Instructions to follow: Please reproduce the listing below exactly, leaving out every picture.

Source material: Begin

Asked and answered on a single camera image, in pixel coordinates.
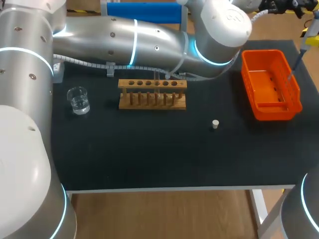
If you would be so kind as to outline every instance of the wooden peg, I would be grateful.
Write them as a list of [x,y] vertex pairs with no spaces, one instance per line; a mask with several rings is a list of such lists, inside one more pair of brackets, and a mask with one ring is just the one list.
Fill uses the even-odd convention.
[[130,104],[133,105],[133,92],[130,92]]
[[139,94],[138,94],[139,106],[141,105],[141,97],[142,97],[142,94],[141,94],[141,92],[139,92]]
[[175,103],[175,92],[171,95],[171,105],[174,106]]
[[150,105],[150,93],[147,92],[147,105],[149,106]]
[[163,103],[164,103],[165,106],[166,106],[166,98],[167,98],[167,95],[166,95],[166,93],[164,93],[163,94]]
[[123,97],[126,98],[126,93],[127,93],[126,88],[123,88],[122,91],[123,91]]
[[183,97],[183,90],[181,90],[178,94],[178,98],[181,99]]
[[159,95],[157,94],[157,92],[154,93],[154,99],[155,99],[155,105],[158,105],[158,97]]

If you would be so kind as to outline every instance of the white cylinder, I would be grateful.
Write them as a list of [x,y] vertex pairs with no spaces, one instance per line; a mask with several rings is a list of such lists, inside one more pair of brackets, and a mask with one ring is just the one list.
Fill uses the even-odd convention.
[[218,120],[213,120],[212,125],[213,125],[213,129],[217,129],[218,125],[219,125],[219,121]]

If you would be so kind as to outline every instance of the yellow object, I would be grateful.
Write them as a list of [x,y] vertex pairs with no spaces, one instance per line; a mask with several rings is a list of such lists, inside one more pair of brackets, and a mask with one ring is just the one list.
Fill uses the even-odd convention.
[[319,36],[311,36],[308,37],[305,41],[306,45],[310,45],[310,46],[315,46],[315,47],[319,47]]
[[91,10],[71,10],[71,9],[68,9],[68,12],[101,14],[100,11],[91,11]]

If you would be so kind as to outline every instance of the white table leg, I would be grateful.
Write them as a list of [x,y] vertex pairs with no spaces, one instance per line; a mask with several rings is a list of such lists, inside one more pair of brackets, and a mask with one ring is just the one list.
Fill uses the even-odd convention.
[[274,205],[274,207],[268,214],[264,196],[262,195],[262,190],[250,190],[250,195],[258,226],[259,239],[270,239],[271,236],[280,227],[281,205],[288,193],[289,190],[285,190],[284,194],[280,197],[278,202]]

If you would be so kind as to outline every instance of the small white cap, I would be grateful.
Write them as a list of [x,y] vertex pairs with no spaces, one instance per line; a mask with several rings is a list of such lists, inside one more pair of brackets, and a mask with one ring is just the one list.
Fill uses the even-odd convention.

Source material: End

Task response:
Asked and answered on a single camera image, in pixel coordinates.
If you would be so kind as to outline every instance of the wooden peg, I would be grateful.
Write them as a list of [x,y] vertex pairs with no spaces, one instance per line; a mask with several rings is a list of such lists, inside one more pair of brackets, and a mask with one ring is just the one list.
Fill uses the even-odd convention.
[[130,104],[133,105],[133,92],[130,92]]
[[139,94],[138,94],[139,106],[141,105],[141,97],[142,97],[142,94],[141,94],[141,92],[139,92]]
[[175,103],[175,92],[171,95],[171,105],[174,106]]
[[150,105],[150,93],[147,92],[147,105],[149,106]]
[[163,103],[164,103],[165,106],[166,106],[166,98],[167,98],[167,95],[166,95],[166,93],[164,93],[163,94]]
[[123,97],[126,98],[126,93],[127,93],[126,88],[123,88],[122,91],[123,91]]
[[183,97],[183,90],[181,90],[178,94],[178,98],[181,99]]
[[159,95],[157,94],[157,92],[154,93],[154,99],[155,99],[155,105],[158,105],[158,97]]

If you would be so kind as to outline every instance of the white cylinder, I would be grateful.
Write them as a list of [x,y] vertex pairs with no spaces, one instance per line; a mask with several rings is a list of such lists, inside one more pair of brackets, and a mask with one ring is just the one list.
Fill uses the even-odd convention.
[[218,120],[213,120],[212,125],[213,125],[213,129],[217,129],[218,125],[219,125],[219,121]]

If you would be so kind as to outline every instance of the yellow object, I would be grateful.
Write them as a list of [x,y] vertex pairs with no spaces, one instance per line; a mask with several rings is a list of such lists, inside one more pair of brackets, and a mask with one ring is just the one list.
Fill uses the even-odd convention.
[[319,36],[311,36],[308,37],[305,41],[306,45],[310,45],[310,46],[315,46],[315,47],[319,47]]
[[91,10],[71,10],[71,9],[68,9],[68,12],[101,14],[100,11],[91,11]]

If you would be so kind as to outline every instance of the white table leg, I would be grateful.
Write them as a list of [x,y] vertex pairs with no spaces, one instance per line; a mask with several rings is a list of such lists, inside one more pair of brackets, and a mask with one ring is just the one list.
Fill uses the even-odd convention.
[[274,205],[274,207],[268,214],[264,196],[262,195],[262,190],[250,190],[250,195],[258,226],[259,239],[270,239],[271,236],[280,227],[281,205],[288,193],[289,190],[285,190],[284,194],[280,197],[278,202]]

If you would be so kind as to outline every instance of the small white cap, I would be grateful.
Write them as a list of [x,y] vertex pairs with no spaces, one instance per line; a mask with several rings is a list of such lists, inside one more pair of brackets, and a mask with one ring is just the one list.
Fill uses the even-odd convention.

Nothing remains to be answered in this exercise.